# [Problem]
For this exercise, restate word for word only the lines from the first line of the data to the line containing "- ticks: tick".

The data START

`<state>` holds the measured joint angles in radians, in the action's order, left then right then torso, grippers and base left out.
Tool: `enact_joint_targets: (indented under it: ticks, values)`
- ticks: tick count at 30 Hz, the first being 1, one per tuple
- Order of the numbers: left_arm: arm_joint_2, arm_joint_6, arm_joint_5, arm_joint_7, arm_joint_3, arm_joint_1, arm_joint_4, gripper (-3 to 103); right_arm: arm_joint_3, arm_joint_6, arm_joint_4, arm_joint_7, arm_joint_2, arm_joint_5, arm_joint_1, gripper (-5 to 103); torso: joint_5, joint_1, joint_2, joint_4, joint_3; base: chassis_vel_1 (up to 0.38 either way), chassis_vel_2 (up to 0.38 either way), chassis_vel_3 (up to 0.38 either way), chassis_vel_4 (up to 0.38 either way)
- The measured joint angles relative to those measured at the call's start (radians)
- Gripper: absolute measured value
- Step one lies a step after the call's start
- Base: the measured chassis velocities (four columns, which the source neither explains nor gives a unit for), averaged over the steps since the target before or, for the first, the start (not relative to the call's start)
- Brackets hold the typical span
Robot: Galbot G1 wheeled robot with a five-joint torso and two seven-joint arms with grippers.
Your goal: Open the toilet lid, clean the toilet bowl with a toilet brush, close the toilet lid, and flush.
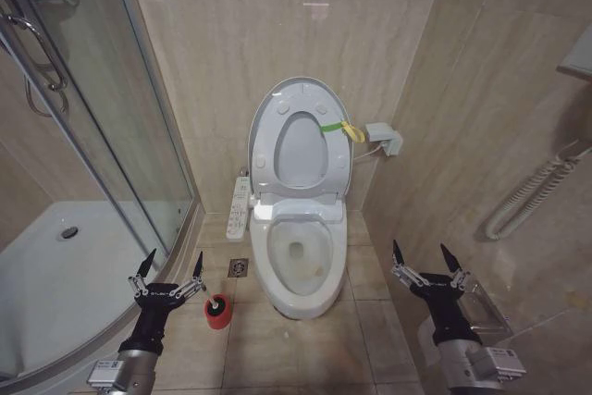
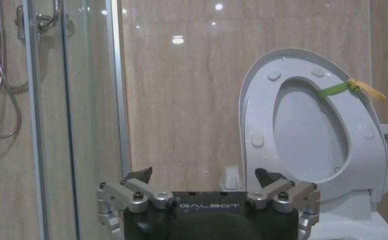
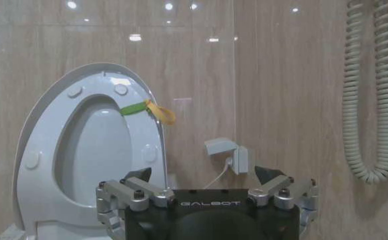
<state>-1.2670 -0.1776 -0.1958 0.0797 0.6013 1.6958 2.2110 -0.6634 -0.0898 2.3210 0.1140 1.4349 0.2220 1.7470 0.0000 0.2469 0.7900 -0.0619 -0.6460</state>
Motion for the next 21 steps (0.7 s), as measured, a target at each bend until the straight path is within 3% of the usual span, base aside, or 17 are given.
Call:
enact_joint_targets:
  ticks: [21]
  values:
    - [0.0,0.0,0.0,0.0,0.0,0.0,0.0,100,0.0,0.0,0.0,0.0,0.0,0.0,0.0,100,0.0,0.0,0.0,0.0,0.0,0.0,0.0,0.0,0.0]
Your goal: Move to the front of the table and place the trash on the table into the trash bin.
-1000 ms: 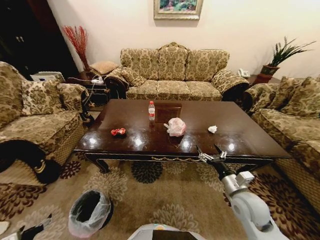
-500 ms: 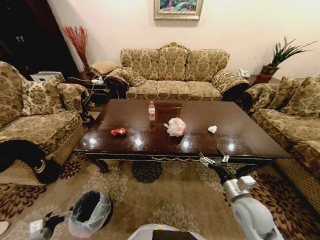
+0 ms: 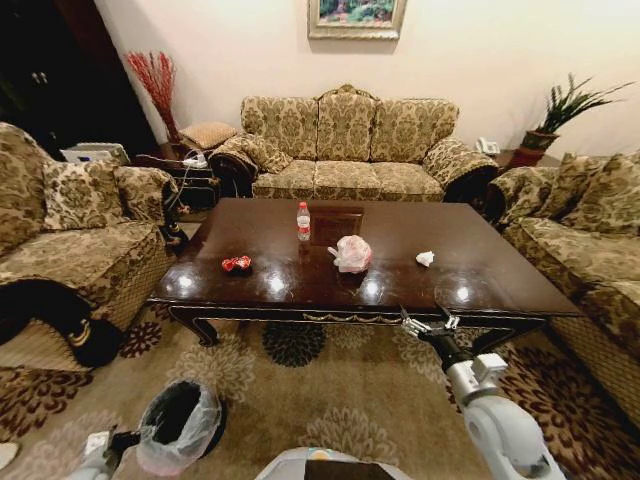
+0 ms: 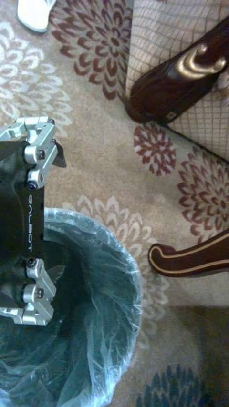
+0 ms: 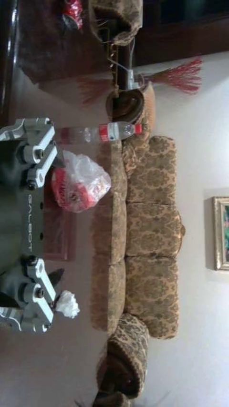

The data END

# [Solution to the problem]
`<state>` holds the measured joint angles in radians, in the action's order, left then right then torso, grippers and base left out.
Tool: `enact_joint_targets: (indented under it: ticks, values)`
- ticks: tick count at 30 Hz, the first being 1, one per tuple

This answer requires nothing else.